The career of the Yankee inventor, Higgston Rainbird, was meteoric. The wise men of Greece were little boys to him, the Renaissance giants had only knocked at the door but had not tried the knob. And it was unlocked all the time.

The milestones that Higgston left are breathtaking. He built a short high dam on the flank of Devil’s Head Mountain, and had hydroelectric power for his own shop in that same year (1779). He had an arc light burning in Horse-Head Lighthouse in 1781. He read by true incandescent light in 1783, and lighted his native village, Knobknocker, three years later. He drove a charcoal fueled automobile in 1787, switched to a distillate of whale oil in 1789, and used true rock oil in 1790. His gasoline powered combination reaper-thresher was in commercial production in 1793, the same year that he wired Centerville for light and power.

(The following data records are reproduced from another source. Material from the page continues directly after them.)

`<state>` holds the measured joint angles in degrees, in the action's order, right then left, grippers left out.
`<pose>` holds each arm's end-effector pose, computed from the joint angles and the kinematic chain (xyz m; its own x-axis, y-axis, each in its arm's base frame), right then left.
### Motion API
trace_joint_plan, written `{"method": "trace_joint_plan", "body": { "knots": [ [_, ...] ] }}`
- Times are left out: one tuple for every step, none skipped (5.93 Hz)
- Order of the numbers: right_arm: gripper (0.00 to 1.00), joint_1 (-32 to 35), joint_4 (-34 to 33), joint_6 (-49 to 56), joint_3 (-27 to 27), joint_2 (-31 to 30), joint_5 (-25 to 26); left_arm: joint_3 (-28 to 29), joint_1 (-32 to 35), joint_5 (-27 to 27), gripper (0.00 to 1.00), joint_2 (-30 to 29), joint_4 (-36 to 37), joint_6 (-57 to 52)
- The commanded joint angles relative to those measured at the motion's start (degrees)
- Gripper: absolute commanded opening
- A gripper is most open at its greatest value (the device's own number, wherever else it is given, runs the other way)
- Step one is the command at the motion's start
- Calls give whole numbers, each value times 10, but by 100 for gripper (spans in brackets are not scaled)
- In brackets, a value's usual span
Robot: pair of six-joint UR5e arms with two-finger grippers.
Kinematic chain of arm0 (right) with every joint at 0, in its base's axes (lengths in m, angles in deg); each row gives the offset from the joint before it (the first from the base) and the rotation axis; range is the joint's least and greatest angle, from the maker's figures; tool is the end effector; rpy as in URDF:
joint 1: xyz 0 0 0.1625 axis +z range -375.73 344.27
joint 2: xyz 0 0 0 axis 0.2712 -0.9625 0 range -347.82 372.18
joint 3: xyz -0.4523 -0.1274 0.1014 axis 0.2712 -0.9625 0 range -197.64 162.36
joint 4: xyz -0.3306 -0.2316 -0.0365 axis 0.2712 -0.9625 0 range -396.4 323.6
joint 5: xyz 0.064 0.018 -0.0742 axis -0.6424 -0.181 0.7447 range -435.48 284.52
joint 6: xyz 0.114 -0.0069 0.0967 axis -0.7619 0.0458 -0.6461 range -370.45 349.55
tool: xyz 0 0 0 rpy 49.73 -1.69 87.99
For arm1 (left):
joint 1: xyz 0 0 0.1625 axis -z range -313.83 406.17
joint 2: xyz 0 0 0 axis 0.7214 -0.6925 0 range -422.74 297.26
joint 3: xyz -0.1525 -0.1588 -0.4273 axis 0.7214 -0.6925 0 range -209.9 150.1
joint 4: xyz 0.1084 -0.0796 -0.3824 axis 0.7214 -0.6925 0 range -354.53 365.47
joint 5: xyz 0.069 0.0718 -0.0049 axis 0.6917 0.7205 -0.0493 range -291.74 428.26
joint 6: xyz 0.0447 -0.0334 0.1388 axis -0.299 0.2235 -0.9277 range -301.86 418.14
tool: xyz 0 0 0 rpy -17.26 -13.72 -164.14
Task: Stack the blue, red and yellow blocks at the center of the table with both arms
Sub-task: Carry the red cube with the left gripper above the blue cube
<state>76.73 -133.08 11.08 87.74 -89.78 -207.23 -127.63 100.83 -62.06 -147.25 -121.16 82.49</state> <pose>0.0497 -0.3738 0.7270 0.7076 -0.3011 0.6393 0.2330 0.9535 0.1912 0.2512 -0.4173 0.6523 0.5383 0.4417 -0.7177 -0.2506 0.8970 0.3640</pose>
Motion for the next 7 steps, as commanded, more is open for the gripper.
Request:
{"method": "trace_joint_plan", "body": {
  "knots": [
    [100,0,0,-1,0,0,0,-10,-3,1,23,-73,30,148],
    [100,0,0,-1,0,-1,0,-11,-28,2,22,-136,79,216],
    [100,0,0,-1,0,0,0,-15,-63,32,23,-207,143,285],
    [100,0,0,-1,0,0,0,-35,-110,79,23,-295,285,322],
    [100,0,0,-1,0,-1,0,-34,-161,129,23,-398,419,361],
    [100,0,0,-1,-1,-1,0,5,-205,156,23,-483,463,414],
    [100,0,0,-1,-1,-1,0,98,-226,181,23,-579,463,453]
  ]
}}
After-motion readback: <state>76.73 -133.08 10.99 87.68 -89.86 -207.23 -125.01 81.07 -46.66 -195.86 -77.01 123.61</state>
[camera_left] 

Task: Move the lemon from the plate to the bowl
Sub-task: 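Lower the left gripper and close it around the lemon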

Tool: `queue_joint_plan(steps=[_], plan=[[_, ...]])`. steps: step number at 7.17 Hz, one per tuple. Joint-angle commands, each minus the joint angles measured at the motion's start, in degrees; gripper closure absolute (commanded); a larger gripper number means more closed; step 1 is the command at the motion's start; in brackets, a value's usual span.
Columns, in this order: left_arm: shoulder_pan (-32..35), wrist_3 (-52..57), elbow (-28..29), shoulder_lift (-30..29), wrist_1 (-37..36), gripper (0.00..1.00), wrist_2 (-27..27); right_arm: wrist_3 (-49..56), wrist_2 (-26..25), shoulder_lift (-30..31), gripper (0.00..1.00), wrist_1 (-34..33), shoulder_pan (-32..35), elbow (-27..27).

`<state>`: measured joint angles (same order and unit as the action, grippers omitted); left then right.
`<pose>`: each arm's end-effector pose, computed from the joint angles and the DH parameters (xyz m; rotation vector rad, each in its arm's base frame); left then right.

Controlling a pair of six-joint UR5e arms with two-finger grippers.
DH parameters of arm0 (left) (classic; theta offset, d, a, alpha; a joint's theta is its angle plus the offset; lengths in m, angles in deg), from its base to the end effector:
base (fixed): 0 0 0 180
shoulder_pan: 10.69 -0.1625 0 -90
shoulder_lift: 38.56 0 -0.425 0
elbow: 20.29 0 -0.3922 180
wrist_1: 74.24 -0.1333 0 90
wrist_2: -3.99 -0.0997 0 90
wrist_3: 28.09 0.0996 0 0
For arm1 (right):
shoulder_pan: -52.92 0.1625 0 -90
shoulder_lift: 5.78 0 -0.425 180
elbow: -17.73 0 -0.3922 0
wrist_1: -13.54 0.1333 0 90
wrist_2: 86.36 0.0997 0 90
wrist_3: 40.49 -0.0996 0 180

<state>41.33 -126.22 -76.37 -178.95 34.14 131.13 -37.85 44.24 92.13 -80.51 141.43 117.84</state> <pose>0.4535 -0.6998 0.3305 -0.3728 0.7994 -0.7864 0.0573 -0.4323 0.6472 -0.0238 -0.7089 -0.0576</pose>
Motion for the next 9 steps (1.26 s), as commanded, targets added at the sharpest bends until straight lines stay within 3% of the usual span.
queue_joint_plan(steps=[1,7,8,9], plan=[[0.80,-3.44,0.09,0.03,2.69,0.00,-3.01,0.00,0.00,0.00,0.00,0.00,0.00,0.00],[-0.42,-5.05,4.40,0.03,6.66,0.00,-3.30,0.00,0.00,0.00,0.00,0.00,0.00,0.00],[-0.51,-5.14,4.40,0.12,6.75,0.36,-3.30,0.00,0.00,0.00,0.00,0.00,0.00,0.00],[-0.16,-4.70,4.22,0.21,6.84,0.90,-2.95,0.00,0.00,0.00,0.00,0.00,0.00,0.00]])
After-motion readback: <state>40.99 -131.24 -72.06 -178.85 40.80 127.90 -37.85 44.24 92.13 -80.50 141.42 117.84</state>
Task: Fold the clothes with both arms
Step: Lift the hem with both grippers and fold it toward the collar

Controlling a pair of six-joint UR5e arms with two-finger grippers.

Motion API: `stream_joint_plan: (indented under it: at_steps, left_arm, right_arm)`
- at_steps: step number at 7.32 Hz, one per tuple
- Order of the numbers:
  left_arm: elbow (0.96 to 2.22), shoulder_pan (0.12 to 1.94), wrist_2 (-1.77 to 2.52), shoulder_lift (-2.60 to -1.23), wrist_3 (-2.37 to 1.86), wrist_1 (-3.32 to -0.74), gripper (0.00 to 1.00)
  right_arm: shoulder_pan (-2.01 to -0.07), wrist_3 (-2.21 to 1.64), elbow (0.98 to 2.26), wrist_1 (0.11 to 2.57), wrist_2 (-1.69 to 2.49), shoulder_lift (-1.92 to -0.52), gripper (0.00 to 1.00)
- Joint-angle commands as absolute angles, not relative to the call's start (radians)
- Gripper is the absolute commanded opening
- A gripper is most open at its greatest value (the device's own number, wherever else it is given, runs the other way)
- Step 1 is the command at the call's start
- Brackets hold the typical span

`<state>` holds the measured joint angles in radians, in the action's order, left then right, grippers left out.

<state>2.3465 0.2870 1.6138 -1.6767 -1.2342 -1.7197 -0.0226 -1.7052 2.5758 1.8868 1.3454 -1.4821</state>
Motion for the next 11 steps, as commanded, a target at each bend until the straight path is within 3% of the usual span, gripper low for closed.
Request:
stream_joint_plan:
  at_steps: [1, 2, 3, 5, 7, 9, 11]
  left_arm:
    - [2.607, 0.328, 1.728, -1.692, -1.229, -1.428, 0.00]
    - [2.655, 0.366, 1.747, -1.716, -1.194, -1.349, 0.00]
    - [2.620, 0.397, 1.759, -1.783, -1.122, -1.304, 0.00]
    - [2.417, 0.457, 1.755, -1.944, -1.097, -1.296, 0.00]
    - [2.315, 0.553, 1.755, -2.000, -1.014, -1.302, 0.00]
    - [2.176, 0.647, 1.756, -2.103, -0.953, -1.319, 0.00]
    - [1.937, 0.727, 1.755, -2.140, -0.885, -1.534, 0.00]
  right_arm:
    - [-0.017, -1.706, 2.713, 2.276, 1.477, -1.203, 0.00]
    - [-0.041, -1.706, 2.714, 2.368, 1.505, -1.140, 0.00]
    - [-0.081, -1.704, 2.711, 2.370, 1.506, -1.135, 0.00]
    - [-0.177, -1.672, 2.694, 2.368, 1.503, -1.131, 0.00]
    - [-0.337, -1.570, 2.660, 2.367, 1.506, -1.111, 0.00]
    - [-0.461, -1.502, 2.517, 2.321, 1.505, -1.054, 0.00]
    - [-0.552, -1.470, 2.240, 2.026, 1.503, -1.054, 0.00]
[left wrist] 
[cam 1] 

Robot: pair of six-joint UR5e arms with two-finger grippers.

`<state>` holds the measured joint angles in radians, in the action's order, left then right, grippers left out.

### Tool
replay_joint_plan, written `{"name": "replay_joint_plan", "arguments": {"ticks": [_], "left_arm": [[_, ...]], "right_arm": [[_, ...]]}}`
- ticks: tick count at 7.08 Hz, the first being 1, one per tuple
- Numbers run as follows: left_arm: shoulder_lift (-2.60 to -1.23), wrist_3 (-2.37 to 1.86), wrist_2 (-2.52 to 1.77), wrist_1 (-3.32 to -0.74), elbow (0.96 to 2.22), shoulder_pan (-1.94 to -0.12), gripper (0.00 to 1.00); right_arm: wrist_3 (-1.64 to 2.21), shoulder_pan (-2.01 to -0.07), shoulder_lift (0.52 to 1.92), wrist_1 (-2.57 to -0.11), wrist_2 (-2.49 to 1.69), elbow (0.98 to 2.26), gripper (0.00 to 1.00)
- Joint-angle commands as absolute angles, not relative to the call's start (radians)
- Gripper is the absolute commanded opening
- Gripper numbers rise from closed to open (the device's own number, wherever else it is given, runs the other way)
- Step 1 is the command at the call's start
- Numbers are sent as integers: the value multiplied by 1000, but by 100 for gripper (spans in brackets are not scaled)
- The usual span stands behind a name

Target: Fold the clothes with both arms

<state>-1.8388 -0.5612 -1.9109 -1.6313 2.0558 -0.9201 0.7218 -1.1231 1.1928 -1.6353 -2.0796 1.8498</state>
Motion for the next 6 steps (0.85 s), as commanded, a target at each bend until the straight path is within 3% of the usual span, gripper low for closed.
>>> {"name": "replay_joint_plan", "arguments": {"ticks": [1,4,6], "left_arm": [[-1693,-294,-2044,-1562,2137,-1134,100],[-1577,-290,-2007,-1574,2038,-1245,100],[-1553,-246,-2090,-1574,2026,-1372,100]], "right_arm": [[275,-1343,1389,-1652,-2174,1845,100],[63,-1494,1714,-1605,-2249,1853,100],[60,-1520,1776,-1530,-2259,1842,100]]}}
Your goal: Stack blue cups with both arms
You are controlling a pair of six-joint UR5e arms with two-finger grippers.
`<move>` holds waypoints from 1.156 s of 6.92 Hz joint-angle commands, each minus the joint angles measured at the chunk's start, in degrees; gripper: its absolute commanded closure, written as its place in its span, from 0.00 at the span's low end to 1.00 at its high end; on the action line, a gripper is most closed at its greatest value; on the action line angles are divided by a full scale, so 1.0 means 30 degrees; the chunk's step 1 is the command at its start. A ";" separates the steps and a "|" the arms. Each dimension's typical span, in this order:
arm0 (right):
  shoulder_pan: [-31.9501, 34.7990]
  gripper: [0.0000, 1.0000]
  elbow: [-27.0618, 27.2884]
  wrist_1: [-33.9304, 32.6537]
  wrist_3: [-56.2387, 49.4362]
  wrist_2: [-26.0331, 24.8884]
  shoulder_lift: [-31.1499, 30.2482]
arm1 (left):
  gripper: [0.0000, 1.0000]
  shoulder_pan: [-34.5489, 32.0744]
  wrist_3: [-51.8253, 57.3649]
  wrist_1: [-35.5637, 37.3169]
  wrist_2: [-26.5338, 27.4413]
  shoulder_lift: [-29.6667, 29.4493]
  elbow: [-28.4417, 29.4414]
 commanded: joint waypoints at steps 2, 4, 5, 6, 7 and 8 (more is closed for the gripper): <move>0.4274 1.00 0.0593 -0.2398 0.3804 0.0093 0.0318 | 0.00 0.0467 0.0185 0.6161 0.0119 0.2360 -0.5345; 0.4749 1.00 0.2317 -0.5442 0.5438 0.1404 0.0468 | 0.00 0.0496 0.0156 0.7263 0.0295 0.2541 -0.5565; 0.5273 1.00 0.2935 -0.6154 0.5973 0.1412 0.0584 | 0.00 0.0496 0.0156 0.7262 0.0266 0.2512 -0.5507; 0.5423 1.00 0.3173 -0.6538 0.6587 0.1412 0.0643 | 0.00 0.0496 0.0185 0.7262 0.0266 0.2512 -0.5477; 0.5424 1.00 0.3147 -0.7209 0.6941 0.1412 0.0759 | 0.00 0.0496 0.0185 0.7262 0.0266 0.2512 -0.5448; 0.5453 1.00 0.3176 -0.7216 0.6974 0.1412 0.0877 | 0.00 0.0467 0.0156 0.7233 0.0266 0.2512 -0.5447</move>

His first diesel locomotive made its trial run in 1796, in which year he also converted one of his earlier coal burning steamships to liquid fuel.

In 1799 he had wired Philadelphia for light and power, a major breakthrough, for the big cities had manfully resisted the innovations. On the night of the turn of the century he unhooded a whole clutch of new things, wireless telegraphy, the televox, radio transmission and reception, motile and audible theatrical reproductions, a machine to transmit the human voice into print, and a method of sterilizing and wrapping meat to permit its indefinite preservation at any temperature.